Closed MarselScheer closed 1 year ago
That's likely because of AMI (Deep learning AMI) baked with number of ML frameworks (please see AMI description). We can always switch to CPU and use some latest AMI (based on OS).
aws ec2 describe-images --image-ids ami-0387d929287ab193e --region us-west-2
{
"Images": [
{
"Architecture": "x86_64",
"CreationDate": "2022-06-09T17:20:48.000Z",
"ImageId": "ami-0387d929287ab193e",
"ImageLocation": "amazon/Deep Learning AMI (Ubuntu 18.04) Version 61.0",
"ImageType": "machine",
"Public": true,
"OwnerId": "898082745236",
"PlatformDetails": "Linux/UNIX",
"UsageOperation": "RunInstances",
"State": "available",
"BlockDeviceMappings": [
{
"DeviceName": "/dev/sda1",
"Ebs": {
"DeleteOnTermination": true,
"Iops": 3000,
"SnapshotId": "snap-04db122cb9d19ae16",
"VolumeSize": 140,
"VolumeType": "gp3",
"Encrypted": false
}
},
{
"DeviceName": "/dev/sdb",
"VirtualName": "ephemeral0"
},
{
"DeviceName": "/dev/sdc",
"VirtualName": "ephemeral1"
}
],
"Description": "MXNet-1.9, TensorFlow-2.7, PyTorch-1.11, Neuron, & others. NVIDIA CUDA, cuDNN, NCCL, Intel MKL-DNN, Docker, NVIDIA-Docker & EFA support. For fully managed experience, check: https://aws.amazon.com/sagemaker",
"EnaSupport": true,
"Hypervisor": "xen",
"ImageOwnerAlias": "amazon",
"Name": "Deep Learning AMI (Ubuntu 18.04) Version 61.0",
"RootDeviceName": "/dev/sda1",
"RootDeviceType": "ebs",
"SriovNetSupport": "simple",
"VirtualizationType": "hvm"
}
]
}
Thanks!
Based on your hint, I tried to use the ray documenation for guidance on finding an AMIs. However, I was not really successful in doing that. Anyway, just for the record, here how I found a proper AMI for my purpose (small EBS-volume but CUDA 11 support)

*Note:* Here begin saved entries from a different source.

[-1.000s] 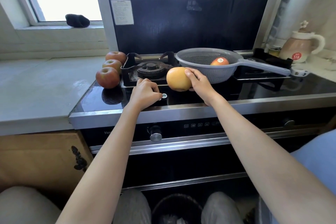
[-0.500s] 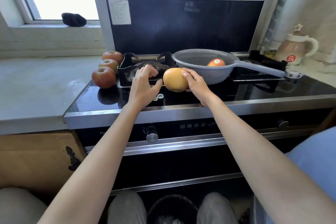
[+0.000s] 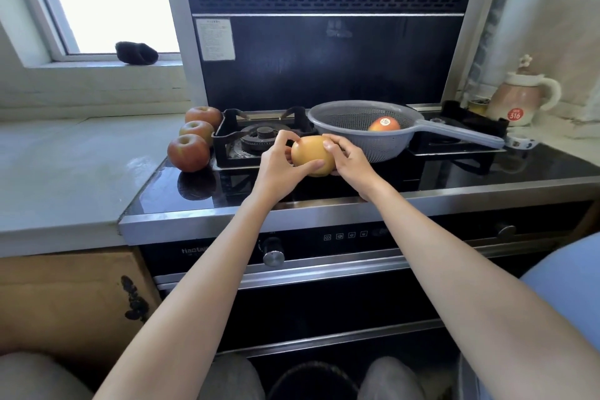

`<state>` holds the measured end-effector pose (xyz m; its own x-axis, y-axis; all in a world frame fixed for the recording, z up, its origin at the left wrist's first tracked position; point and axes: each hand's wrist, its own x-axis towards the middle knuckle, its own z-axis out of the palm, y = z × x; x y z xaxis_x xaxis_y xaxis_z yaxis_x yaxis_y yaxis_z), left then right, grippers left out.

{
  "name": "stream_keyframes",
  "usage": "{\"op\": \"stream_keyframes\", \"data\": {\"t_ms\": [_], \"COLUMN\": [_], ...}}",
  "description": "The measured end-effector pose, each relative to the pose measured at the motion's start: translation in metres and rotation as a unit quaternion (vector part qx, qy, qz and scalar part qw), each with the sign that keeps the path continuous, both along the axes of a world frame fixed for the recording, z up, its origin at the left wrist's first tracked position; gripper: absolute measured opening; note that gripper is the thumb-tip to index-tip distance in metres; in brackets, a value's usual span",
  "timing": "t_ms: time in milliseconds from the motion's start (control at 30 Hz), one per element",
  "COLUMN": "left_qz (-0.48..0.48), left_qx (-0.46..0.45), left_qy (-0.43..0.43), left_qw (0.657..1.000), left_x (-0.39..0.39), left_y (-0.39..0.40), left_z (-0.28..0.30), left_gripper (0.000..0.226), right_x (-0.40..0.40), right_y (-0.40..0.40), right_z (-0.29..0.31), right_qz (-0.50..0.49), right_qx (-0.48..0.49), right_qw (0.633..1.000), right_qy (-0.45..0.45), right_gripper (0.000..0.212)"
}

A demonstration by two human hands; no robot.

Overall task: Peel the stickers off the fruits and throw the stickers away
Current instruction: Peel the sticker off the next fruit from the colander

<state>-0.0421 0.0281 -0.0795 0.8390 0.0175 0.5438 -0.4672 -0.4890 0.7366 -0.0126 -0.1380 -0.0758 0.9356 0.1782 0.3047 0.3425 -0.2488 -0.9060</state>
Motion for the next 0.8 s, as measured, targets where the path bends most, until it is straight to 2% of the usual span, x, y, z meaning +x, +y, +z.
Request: {"op": "stream_keyframes", "data": {"t_ms": [233,400,633,800], "left_qz": [0.02,0.055,0.103,0.143], "left_qx": [-0.039,-0.041,-0.099,-0.077], "left_qy": [-0.069,-0.101,-0.087,-0.053], "left_qw": [0.997,0.992,0.986,0.985], "left_x": [-0.016,-0.035,-0.066,-0.084], "left_y": [0.025,0.061,0.109,0.13], "left_z": [0.009,0.024,0.012,0.004], "left_gripper": [0.07,0.065,0.067,0.06], "right_x": [-0.009,-0.017,-0.031,-0.041], "right_y": [0.024,0.063,0.125,0.151], "right_z": [0.026,0.045,0.042,0.029], "right_qz": [0.044,0.091,0.149,0.191], "right_qx": [-0.052,-0.048,-0.072,-0.076], "right_qw": [0.997,0.994,0.986,0.979], "right_qy": [-0.046,-0.047,-0.028,-0.004], "right_gripper": [0.055,0.062,0.069,0.066]}}
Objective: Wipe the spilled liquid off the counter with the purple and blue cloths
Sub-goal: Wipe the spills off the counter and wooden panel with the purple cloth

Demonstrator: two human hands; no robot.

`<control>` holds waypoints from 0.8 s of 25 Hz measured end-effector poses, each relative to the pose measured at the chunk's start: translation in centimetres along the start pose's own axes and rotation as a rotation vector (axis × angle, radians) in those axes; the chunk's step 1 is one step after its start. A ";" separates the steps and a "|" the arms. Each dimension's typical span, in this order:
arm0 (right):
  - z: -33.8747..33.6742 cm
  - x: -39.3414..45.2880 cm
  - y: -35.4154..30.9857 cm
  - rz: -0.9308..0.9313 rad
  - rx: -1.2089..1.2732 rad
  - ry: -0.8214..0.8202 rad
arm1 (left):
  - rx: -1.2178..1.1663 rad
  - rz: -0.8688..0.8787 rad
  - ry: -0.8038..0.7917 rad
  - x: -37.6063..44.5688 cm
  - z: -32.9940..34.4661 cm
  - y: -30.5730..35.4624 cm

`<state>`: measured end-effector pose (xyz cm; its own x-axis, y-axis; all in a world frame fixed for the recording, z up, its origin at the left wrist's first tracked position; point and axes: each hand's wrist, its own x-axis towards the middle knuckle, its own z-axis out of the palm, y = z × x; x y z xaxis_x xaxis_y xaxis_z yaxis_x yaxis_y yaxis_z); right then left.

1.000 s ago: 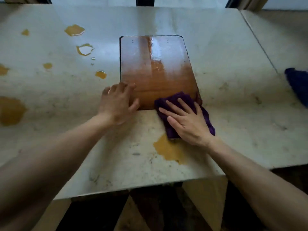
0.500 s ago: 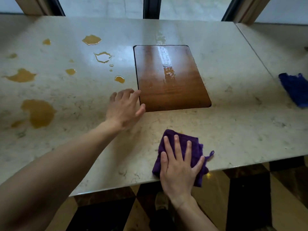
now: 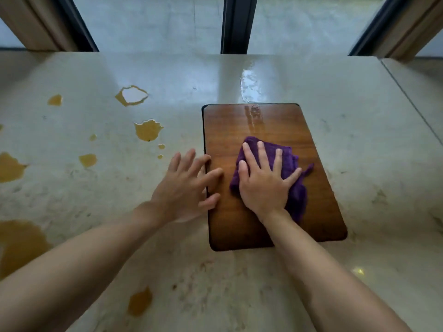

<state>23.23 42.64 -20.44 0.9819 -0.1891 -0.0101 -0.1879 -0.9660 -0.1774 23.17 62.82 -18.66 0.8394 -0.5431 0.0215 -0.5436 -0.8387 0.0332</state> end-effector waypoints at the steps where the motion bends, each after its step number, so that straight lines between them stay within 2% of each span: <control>1: 0.0 3.6 -0.4 -0.006 0.013 -0.027 | -0.006 0.015 -0.020 0.2 0.4 -0.4; 3: 0.1 11.0 -1.2 -0.004 0.041 -0.091 | -0.029 0.021 -0.022 0.0 1.1 -0.6; 8: -0.6 28.5 -4.1 -0.046 0.062 -0.132 | -0.113 0.024 -0.001 0.1 1.9 -1.0; 12: -1.2 36.8 -6.6 -0.123 0.045 -0.178 | -0.128 0.034 0.010 0.5 1.8 -0.7; 15: -0.7 37.4 -7.3 -0.266 0.009 -0.186 | -0.128 0.025 -0.014 0.5 1.8 -1.0; 20: -0.9 30.5 -7.7 -0.587 -0.024 -0.220 | -0.098 0.031 -0.058 0.6 0.9 -1.1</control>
<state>54.60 44.17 -18.51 0.9031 0.4122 -0.1202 0.3861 -0.9021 -0.1928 24.25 63.37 -19.61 0.8194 -0.5722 -0.0337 -0.5640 -0.8153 0.1310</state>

aws ec2 describe-images --region us-west-2 --filters "Name=name,Values=*Deep Learning AMI GPU CUDA 11*"
and then I just skimmed through the available AMIs. Dont know if that is a good way and will always provide AMIs that can be used for a ray-cluster, but at least I was able to deploy a ray-cluster using first AMI (ami-0e274207681ab9030) that I picked.
Description
I set up a cluster on AWS following Launching Ray Clusters on AWS using this version of the config AWS-example-full.yaml The disk size in the config is specified as 140 GB and I was very suprised to see that the created head-node already used 129 GB of the 140 GB. The docker-image is around 23 GB, which means that still over 100 GB were already used. Especially if one peeks into the config GCP-example-full.yaml where the configuration reserves only 50 GB for the head-node which seems more reasonable (though i did not tested if the GCP-config really deploys a functional cluster)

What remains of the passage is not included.